Share

Bab 6

"Wati, ada apa lagi kamu teriak-teriak begini? Ibu baru saja mau beristirahat, Wati, badan Ibu capek dan pada sakit," kataku.

Aku terpaksa keluar dari kamar karena mendengar teriakan Wati yang begitu memekakan telinga.

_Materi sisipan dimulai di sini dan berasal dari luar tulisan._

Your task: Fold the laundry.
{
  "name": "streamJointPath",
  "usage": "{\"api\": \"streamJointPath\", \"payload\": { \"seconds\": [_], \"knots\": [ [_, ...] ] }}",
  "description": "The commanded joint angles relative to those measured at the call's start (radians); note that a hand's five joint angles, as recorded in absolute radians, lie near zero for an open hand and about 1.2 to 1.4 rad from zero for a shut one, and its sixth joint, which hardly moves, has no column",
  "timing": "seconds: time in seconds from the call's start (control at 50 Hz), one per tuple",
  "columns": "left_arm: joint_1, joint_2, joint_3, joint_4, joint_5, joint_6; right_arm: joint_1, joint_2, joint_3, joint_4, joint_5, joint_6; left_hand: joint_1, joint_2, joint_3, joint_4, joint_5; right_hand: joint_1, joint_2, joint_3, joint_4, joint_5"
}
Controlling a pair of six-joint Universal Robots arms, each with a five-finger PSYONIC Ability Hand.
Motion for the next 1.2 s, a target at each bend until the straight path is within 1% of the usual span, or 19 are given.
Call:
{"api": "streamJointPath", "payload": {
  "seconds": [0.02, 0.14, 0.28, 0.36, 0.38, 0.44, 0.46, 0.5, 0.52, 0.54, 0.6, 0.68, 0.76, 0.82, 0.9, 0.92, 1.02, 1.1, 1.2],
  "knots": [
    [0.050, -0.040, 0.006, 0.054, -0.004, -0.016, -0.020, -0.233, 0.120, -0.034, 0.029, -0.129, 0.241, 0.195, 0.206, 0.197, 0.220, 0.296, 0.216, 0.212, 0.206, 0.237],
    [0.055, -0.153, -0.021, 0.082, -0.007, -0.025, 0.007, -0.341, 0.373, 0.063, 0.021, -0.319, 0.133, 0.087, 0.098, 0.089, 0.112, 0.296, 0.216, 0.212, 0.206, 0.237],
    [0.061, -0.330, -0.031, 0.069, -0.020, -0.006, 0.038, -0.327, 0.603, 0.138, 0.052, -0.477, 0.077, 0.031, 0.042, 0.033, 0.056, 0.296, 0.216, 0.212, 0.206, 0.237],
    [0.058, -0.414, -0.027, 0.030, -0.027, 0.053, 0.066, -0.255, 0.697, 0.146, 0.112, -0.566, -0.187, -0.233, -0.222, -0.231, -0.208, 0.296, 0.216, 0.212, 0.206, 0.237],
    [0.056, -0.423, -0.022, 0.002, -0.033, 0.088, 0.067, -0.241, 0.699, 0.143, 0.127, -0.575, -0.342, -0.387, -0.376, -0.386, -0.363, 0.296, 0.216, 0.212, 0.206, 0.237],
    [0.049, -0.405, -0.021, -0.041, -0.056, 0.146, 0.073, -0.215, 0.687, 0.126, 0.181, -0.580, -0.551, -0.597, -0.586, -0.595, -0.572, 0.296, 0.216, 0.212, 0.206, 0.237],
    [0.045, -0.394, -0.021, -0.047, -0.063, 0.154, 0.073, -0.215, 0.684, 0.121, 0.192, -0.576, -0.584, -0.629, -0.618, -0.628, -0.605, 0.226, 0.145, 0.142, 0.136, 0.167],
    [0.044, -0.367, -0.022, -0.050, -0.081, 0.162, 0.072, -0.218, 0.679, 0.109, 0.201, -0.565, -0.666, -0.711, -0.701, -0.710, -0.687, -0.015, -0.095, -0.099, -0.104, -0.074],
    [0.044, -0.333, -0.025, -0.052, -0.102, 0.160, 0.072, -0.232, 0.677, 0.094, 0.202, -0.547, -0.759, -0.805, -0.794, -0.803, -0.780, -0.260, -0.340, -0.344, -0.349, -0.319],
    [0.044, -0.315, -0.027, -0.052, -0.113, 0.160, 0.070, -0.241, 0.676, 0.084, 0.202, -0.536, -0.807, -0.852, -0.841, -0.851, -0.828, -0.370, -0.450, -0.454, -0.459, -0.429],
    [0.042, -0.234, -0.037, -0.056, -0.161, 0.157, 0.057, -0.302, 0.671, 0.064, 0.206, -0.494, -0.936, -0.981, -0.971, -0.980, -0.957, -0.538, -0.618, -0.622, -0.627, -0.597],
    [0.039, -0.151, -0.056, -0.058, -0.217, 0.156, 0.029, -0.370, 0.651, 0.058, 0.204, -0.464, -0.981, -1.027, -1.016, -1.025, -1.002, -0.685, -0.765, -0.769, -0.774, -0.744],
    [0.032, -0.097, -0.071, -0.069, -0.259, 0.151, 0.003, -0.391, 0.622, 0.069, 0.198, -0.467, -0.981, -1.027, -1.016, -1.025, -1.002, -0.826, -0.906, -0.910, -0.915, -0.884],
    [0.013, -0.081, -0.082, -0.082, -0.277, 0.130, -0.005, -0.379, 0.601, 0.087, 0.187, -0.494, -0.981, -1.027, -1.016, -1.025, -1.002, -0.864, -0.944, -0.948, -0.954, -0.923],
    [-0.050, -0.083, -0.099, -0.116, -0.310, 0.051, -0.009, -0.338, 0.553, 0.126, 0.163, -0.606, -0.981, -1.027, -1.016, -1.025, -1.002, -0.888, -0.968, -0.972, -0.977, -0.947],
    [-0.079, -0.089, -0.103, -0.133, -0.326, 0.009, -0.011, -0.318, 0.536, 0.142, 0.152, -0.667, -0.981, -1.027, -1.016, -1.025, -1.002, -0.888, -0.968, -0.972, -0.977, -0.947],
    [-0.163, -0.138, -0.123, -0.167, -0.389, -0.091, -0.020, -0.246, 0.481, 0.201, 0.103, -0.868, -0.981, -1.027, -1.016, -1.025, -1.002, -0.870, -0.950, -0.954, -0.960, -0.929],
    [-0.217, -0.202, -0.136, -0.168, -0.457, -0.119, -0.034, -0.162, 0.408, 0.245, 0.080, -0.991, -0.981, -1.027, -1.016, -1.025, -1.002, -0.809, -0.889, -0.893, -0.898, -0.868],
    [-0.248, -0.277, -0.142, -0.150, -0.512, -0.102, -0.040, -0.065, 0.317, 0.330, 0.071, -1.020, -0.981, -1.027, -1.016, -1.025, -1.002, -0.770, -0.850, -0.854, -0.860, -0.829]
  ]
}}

"Ada apa ada apa, sok nggak merasa bersalah banget sih jadi orang? Bu, kenapa Ibu tidak mencuci pakaian aku dan juga Mas Roni? Aku kan jijik, Bu, kalau melihat pakaian kotor numpuk di kamar mandi. Itu juga cucian piring, kenapa masih ngejogrog aja di tempatnya? Kenapa tidak Ibu cucikan seperti biasanya sih? Pokoknya aku tidak mau tau ya, sekarang juga Ibu harus mencucikan baju aku dan juga bajunya Mas Roni sampai bersih. Jangan lupa cucikan juga itu piring kotor, ya Bu. Aku nggak mau, kalau Mas Roni datang dan melihat semuanya masih pada kotor," perintah Wati seenaknya.

"Wati, kok kamu makin ke sini makin kurang ajar ya sama Ibu. Aku ini orang tua suami kamu, mertua kamu, tapi kenapa kamu berani sekali main merintah-merintah aku, sudah seperti memberi perintah kepada pembantu? Mana etika kamu, yang katanya lulusan sarjana itu? Lagian ya ini itu rumah aku, bukan rumah orang tua kamu. Jadi kamu nggak sepantasnya memerintahkan aku untuk mencucikan pakaian, ataupun perabotan kotor bekas kamu orang yang menumpang di rumahku ini. Makanya kamu itu harus sadar diri, Wati, kamu itu hanya menumpang di sini, bukan sebagai pemilik rumah ini. Kalau memang kamu ingin pakaian kamu bersih, silakan kamu cuci sendiri! Atau kalau kamu nggak mau ribet, bawa saja ke tukang laundry. Simpel kan," kataku setelah aku panjang lebar mengungkapkan isi hatiku.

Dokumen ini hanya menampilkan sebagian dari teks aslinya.